Was kann es Schöneres geben: Seit langem wieder einmal strahlend blauer Himmel und Sonnenschein in Leipzig. Und dazu diese neue Scheibe! Unglaublich. Mit „Rules„, dem zweiten Album der Mannen von The Whitest Boy Alive, liegt die erste Sommerplatte dieses Jahres vor.
The Whitest Boy Alive spielen auf „Rules“ nicht mehr nach innen gekehrt, sie treten in Beziehung zum Außen. Was beim Vorgänger „Dreams“ als introvertiertes Träumen erschien, will sich hier scheinbar exponieren, wird erhellt. Gleichwohl erinnert Vieles an das Debüt: Gitarrensaiten werden weiterhin vorwiegend einzeln angeschlagen, das Schlagzeug hält sich dezent zurück und Erlend Øyes Gesang versetzt die Hörerin / den Hörer genauso in melancholisches Schmachten.

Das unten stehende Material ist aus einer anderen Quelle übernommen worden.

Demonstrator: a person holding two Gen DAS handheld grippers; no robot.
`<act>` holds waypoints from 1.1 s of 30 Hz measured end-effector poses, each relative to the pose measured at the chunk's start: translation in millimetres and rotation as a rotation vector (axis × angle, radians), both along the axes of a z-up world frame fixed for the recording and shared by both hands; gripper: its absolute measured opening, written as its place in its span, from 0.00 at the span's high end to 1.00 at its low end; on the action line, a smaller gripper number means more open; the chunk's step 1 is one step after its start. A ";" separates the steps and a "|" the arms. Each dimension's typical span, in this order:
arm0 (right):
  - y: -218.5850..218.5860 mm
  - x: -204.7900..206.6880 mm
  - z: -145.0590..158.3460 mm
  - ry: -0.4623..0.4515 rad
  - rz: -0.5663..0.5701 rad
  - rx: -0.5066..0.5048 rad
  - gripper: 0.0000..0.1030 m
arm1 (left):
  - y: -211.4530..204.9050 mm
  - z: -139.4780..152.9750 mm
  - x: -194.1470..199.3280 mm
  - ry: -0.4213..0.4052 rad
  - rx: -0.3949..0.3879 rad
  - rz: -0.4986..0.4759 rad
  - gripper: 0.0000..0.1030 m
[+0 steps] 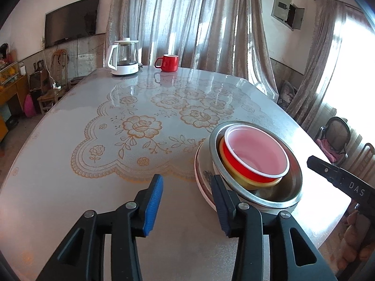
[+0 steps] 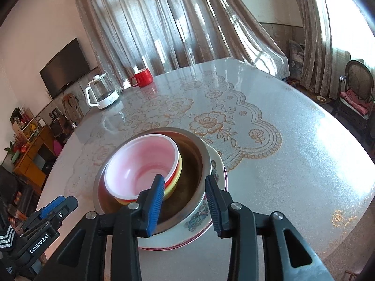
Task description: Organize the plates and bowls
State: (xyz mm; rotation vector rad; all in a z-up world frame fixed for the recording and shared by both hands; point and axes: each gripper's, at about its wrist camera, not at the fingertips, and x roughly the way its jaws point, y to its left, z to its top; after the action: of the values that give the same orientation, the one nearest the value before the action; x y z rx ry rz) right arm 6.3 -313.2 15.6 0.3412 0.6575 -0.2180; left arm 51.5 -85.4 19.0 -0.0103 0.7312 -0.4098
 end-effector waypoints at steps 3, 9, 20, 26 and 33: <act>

Der augenfälligste Unterschied aber ist wohl die stärkere Präsenz der Rhodes-Sounds Daniel Nentwigs. Dieser Sound prägt den Gesamteindruck der Platte ungemein. Die Melodien werden im Gesamten etwas elektronischer, lockerer, oftmals auch fröhlicher. Songs wie „Done With You“ oder das gemütlich lethargische „All Ears“ finden auf dieser Platte nicht mehr statt. „Rules“ ist – wenn auch ebenso minimalistisch wie dereinst – funkig und durchgängig tanzbar. Eben das macht das zweite Album zu einer so berauschenden Sommerplatte, die dabei dennoch auf ausgelassenen Festcharakter verzichtet und nicht an ein kollektives Gefühl appeliert.
Highlight dieser „Melancholic-Disco„-Platte, wie sie Yoko Rückerl im Tagesspiegel bezeichnet, ist unweigerlich der hitverdächtige Acid-House-Song „Courage„, wo man schmunzelnd am Songende meinen könnte, die Einflüsse der Mannen und Frauen von Audiolith habe sich auch bereits bei The Whitest Boy Alive niedergeschlagen: Dort wagt man nämlich quasi eine kurze minimalistische Rave-Einlage. Das nachfolgende „Timebomb“ steht wohl noch am ehesten in seiner Zurückhaltung und überwiegenenden Instrumental-Parts im Zeichen des Debüts – und ist für mich ohne weiteres eine Perle dieser Platte. Bei „Gravity“ fiel der Gedanke zunächst sofort an den jüngst von The Notwist veröffentlichten gleichnamigen Song. Doch zeigt sich bei The Whitest Boy Alive schnell eine andere, trivalere Intension:
You only want to be with her because she’s mine
You will lose me as a friend if you cross that line
She’s the gravity my life circles around
She’s the gravity my life circles around
Es beibt zu fragen, ob der Platte bei aller Gelassenheit und allen schwingenden Tanzbeinen etwas an Tiefe abgeht. Es bleibt dieses Gefühl, dass sich bei „Rules“ um einen nicht so nachhaltige Eindruck handelt, sich keine intensive Beziehung zu den Liedern aufbauen wird, wie es bei „Dreams“ vielleicht der Fall war. Die Zeit wird es zeigen.
(Trotz aller erwähnten Fröhlichkeit bleiben die Texte natürlich melancholisch, verleihen einer durch sie aufscheinenden fragilen Gemütshaltung Worte. Wenn Marta Marszeski deshalb auf motor.de schreibt „The Whitest Boy Alive haben mit „Rules“ den labilen Gemütszustand ihrer Generation eingefangen, um aus dem beklemmenden Gefühl der Ausweglosigkeit eine berauschende Party zu machen„, pathetisiert sie gewiss ein wenig. Was und wer ist hier die Generation der Band? Zu fragen bliebe auch, ob solche Begriffe wie der einer homogen erscheinenden Generation im postmodernen Kontext noch tragfähig sind. Und selbst, wenn man diese Setzungen mitträgt, so ist die Annahme doch weit verfehlt, der „labile Gemütszustand“ sei gegenwärtig der die Mehrheit prägende.)
„Rules“ erschien am 27. Februar 2009.